Surviving 14 years on three-hours of broken sleep per night, Ella Azura Pardy, 31, signed up to numerous sporting activities in an effort to sleep better at night. Overcoming many obstacles, such as acute sound sensitivity, coordination, motor planning and anxiety, her drive and commitment led her to become an elite athlete in Track and Field. Competing in the Para Olympics, Commonwealth Games and Para Athletics World Championships, she became the fastest female 100m and 200m Australian and Oceania sprinter from 2014-2019.
Now as an ambassador, public speaker and mentor for Autistic organisations to broaden people’s understanding of autism and support those on the autism spectrum, Pardy was recognised as an award recipient at the 16th annual Aspect Recognition Awards Ceremony held in Sydney last night.
The National Recognition Awards acknowledge the achievements of exceptional people in the Autistic and autism communities, with people from around Australia celebrating online and in-person, to recognise individuals, families, carers, and professionals who use their passions and talents to support others and often fill a needed gap in services.
“This year’s award recipients and nominees show us the possibilities of community, determination and support,” states Jacqui Borland Aspect CEO. “They are incredible role models for others supporting thousands Autistic people and demonstrating the importance of inclusion through their talents - both here in Australia and overseas.”
Fast on Pardy’s heels, Summer Farrelly, 15, was presented the a different brilliant® Youth Award for her efforts as an Autistic advocate, public speaker, Inclusion & Education Consultant, Animal Assisted Learning Program Creator & Facilitator and Animal Therapies Ambassador for people on the autism spectrum.
Sports and the sporting community was a common theme on the evening, with The West Tigers Rugby League Football Club being awarded the Autism Friendly Achievement Award as the first and only NRL Club to establish a Quiet Room, providing inclusive access for people on the autism spectrum and their families to their games.
And two Autistic parents, Sarah Nelson and Kylie Cox, established The Experience Collectors for hundreds of Autistic youth and their families to enjoy outdoor activities in a safe and inclusive environment.
Both Professor Joesphine Barbaro and Annie Lane were recognised for their support of children on the autism spectrum.
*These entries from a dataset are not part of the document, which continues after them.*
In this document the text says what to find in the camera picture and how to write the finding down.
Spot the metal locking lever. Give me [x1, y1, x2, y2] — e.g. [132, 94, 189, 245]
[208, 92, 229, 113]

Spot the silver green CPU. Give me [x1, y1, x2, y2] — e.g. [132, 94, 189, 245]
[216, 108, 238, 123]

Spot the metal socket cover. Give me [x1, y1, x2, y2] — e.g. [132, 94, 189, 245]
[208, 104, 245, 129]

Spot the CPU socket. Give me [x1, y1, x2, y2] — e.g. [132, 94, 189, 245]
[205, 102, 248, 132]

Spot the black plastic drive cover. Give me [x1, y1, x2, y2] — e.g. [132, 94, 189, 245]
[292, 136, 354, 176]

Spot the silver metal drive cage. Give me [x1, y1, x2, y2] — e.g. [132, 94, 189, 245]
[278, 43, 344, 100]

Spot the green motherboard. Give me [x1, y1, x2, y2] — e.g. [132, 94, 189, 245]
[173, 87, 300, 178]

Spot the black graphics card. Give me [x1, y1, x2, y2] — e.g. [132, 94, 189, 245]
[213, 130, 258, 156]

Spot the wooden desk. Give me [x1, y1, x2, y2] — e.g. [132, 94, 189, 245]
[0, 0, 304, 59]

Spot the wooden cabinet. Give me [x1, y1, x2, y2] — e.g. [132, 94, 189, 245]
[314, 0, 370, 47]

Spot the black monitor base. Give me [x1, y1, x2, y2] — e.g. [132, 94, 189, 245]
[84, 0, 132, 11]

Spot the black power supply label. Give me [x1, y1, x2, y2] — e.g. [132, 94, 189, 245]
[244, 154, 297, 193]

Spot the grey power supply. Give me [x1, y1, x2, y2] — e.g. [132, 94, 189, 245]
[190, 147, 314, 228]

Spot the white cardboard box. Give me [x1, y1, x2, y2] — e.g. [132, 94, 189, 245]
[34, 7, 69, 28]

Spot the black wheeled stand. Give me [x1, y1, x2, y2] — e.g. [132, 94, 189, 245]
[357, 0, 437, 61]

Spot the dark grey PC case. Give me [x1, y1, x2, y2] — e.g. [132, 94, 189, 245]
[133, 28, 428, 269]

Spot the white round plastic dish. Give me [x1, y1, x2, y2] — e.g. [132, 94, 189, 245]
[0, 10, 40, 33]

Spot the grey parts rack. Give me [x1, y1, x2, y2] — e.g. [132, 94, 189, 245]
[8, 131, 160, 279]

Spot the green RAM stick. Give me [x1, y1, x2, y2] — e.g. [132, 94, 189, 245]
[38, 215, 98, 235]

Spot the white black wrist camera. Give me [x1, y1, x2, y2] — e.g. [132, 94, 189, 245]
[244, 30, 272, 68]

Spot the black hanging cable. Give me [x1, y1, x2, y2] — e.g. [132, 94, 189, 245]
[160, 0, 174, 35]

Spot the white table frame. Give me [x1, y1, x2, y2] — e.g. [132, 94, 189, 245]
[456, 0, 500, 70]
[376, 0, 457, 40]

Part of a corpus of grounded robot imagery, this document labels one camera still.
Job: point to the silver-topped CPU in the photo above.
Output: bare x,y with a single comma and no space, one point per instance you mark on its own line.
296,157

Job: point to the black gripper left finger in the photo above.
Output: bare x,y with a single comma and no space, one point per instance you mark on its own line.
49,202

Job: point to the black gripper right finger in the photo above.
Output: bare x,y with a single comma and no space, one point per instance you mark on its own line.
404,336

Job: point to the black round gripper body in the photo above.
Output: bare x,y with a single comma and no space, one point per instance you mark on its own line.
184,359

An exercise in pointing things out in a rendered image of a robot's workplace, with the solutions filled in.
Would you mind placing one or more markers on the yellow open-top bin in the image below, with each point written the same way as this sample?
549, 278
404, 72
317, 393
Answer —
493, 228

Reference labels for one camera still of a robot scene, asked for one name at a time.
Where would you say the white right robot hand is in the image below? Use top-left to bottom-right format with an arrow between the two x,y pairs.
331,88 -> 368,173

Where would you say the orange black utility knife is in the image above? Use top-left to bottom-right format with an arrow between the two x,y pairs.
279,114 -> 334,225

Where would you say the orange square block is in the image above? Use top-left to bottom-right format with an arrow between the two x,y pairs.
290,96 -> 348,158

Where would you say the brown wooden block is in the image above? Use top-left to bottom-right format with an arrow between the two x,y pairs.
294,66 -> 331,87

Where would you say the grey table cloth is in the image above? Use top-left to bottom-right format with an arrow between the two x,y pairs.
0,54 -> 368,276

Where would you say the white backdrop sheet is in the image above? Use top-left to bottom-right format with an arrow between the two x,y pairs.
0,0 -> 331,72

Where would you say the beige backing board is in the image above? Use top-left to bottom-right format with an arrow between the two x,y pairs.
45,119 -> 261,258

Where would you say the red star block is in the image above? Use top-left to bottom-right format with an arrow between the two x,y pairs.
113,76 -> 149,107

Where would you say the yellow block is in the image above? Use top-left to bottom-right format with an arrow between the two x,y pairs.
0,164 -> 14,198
For over 17 years, Professor Barbaro has been developing and refining a Social Attention and Communication Surveillance method to detect autism in infants and toddlers. This work has led to real positive change for children and families, who have been able to access early supports and services to improve development outcomes and increase school participation. She was awarded the ARCAP Research Award.
Lane started The Whole Self Independent Life Learning providing support to Autistic teens struggling to fit in mainstream schooling with access to support works, teachers and specialist therapists.
Lastly, Elise Blondin-Andreacchio’s was the recipient of the Parent/Carer of the Year. Understanding the purpose of the Recognition Awards, Elise’s son summed it up in his heart-felt nomination. “My mother has shown me autism doesn’t define life. It’s a superpower. She says just because you are diagnosed with autism doesn’t mean you can’t achieve things in life. Finishing Year 10 and going into Year 11 had made me feel proud and better about myself because of the hope my mum has for me.”